「萩原朔太郎詩集 Ⅴ 遺稿詩集」(小学館版)「第三(『月に吠える』時代)」 土地を掘るひと
土地を掘るひと
土地(つち)よりめざめ
土地を掘る
土地を掘るひと
土地に立つ
空は綠金
土地は白金
いんさん
いんさん
利鎌ぞ光る
けぶれる空に麥ながれ
農夫は一列
種子は一列
いんさん
いんさん
土地(つち)を掘るひと涙をながす。
[やぶちゃん注:底本によれば、推定で大正三(一九一四)年作とし、『遺稿』とある。老婆心乍ら、「利鎌」は「とがま」と読む。筑摩版全集では、「習作集第九卷(愛憐ノート)」に以下のようにある。誤字(「堀」)はママ。最後の読点もママ。
土地を堀る人
土地よりめざめ
土地を堀る
土地を堀るひと
土地に立つ
空は綠金
土地は白金
いんさん
いんさん
利鎌ぞ光る
けぶれる空に麥ながれ
農夫は一列
種子は一列
いんさん
いんさん
土地を堀るひと淚をながす、
本篇は詩集「月に吠える」の「雲雀料理」パートの本編の頭に置かれている「感傷の手」と親和性がある。私の『萩原朔太郎詩集「月に吠える」正規表現版 雲雀料理(序詩)・感傷の手』を見られたいが、そこで注した通り、「感傷の手」は初出形が『詩歌』大正三(一九一四)年九月号で、詩篇末に『――一九一四、八、三――』のクレジットがあるから、本篇の推定年も無理がないと思われる。

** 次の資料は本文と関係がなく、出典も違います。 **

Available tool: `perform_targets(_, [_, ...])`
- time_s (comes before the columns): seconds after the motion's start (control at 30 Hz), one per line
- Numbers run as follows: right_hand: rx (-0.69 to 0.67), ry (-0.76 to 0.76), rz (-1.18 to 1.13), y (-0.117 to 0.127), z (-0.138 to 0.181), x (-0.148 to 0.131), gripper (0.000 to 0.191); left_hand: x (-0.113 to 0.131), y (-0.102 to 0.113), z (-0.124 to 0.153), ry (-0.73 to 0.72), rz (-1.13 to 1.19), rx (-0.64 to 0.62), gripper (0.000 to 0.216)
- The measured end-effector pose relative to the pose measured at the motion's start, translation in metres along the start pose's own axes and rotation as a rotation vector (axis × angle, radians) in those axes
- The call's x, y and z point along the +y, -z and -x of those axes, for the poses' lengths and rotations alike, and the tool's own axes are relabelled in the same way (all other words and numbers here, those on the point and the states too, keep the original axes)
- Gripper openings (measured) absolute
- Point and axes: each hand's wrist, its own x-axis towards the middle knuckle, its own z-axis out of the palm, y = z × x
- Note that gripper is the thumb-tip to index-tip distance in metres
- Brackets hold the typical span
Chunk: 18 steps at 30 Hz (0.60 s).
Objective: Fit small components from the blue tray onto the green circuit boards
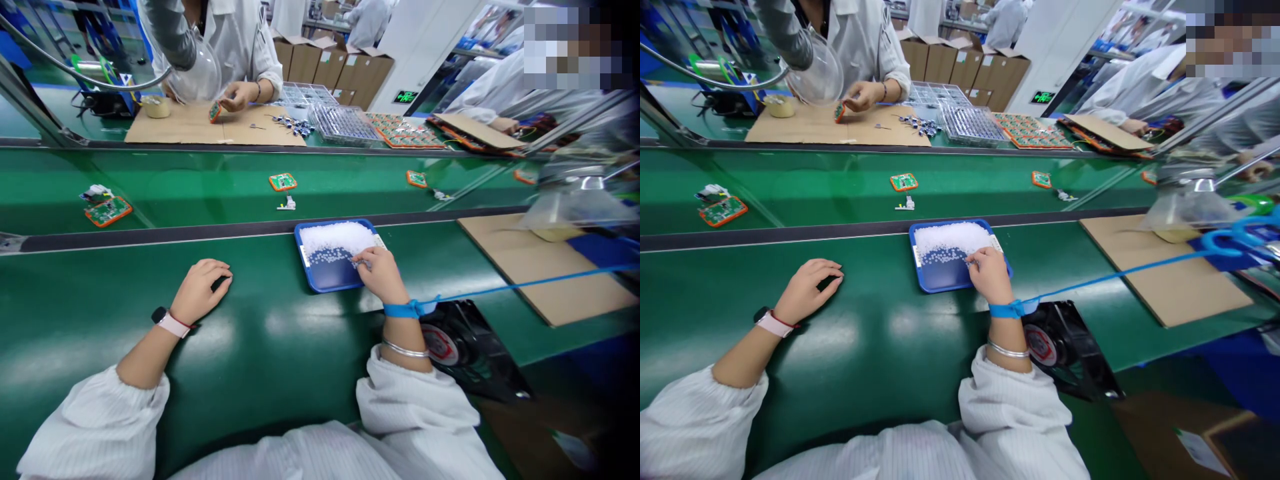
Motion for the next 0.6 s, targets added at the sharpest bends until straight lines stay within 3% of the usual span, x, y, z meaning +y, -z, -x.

「つち」というルビが気になるが、これは、思うに、同じ詩集の同パートの二つ後の『萩原朔太郎詩集「月に吠える」正規表現版 苗』で、「土地」に「つち」のルビを振っているを知っている本底本の小学館の編集者が、それを受けてサーヴィスで添えたものではなかろうかと推定するものである。「とち」ではイメージが違う。ここは確かに「つち」でなくてはなるまい。]